Segment Start: Exercise input

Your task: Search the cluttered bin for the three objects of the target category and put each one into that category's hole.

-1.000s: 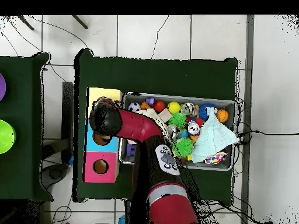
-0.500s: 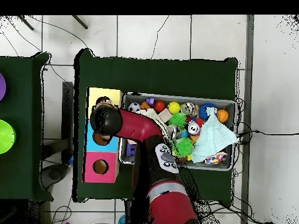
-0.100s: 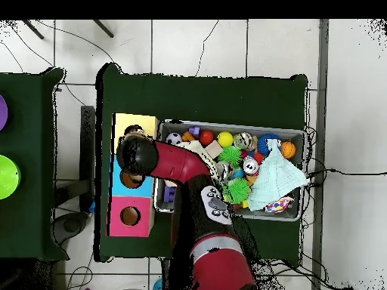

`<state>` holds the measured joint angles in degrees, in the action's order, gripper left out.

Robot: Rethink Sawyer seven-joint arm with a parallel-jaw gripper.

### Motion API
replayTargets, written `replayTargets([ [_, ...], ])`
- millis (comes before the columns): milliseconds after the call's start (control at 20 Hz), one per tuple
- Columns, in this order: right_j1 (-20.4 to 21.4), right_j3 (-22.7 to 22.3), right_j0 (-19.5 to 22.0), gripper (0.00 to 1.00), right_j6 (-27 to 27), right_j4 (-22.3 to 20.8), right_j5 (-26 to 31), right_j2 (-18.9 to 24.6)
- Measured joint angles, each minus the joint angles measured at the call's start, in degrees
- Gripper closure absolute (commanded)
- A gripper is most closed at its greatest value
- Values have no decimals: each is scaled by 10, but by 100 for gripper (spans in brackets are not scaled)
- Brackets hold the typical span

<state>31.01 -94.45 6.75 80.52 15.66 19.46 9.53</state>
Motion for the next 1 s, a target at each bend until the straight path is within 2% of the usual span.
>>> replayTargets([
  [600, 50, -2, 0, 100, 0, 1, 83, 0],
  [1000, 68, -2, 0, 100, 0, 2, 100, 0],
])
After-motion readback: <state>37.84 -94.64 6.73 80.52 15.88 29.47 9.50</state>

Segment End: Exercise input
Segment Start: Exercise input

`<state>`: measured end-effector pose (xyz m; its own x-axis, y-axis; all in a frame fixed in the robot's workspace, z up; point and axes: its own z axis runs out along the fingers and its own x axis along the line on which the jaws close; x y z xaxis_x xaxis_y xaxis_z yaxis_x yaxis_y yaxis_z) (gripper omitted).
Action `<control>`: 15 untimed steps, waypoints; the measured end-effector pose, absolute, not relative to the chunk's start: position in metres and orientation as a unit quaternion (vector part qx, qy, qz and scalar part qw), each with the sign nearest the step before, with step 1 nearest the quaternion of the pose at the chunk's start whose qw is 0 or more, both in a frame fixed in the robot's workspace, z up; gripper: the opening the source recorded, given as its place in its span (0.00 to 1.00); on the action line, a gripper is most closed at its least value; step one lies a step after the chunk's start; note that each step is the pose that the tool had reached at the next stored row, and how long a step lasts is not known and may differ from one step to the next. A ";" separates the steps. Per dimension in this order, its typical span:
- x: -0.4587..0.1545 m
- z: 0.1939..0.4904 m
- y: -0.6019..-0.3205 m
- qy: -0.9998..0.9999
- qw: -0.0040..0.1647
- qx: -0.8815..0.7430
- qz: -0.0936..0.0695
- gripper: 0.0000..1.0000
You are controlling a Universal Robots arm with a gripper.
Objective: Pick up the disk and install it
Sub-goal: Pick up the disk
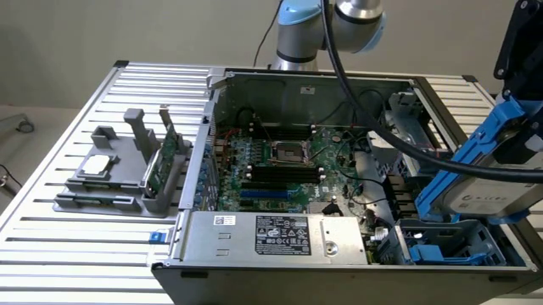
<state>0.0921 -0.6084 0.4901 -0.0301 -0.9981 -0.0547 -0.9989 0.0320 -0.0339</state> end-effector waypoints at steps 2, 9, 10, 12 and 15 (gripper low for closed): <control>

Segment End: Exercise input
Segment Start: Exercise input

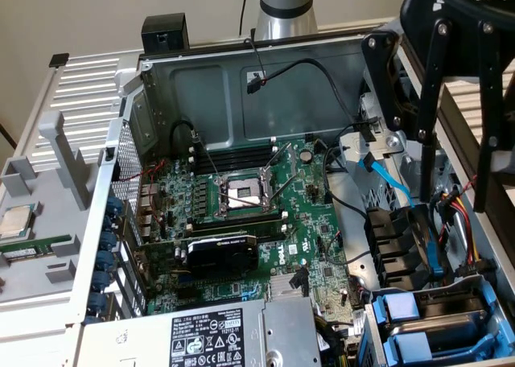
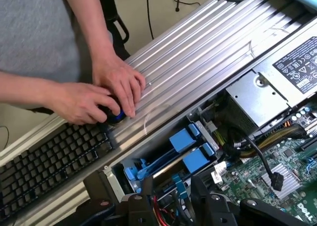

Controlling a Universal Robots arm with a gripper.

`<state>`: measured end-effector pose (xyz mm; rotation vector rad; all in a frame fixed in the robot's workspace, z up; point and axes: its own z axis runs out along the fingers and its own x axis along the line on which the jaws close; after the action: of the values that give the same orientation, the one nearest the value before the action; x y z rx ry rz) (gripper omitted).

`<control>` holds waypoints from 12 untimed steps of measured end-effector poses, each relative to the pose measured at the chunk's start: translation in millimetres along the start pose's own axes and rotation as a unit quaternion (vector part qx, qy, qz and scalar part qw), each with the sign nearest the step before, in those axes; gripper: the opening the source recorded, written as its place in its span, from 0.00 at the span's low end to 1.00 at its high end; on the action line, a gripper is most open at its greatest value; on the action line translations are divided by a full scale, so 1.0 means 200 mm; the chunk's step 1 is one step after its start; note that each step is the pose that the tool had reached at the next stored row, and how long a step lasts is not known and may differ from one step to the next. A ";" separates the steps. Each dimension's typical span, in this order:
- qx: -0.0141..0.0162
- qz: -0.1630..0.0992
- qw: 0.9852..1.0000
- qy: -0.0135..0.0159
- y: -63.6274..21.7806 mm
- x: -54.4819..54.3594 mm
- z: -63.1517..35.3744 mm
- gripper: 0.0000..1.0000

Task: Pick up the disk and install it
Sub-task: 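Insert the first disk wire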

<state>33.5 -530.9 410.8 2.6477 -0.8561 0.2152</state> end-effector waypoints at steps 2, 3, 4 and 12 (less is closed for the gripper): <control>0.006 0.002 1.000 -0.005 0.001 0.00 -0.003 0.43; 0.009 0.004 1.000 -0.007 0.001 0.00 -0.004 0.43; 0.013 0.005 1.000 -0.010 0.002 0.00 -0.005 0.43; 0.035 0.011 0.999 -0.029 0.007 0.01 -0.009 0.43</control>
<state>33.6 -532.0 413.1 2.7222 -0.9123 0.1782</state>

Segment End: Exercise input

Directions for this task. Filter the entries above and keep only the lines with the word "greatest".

Solution for this problem.
- A gripper is most closed at its greatest value
`<control>` holds waypoints from 12 untimed steps of measured end-effector poses, each relative to the pose measured at the chunk's start: translation in millimetres along the start pose's own axes and rotation as a unit quaternion (vector part qx, qy, qz and scalar part qw), each with the sign nearest the step before, in those axes; gripper: the opening the source recorded, written as its place in its span, from 0.00 at the span's low end to 1.00 at its high end; on the action line, a gripper is most open at its greatest value; on the action line translations are divided by a full scale, so 1.0 means 200 mm; the chunk's step 1 is one step after its start; note that each step is the pose that the tool had reached at the next stored row, and how long a step lasts is not known and may differ from one step to the next. A ";" separates the steps. Each dimension's typical span, in this order:

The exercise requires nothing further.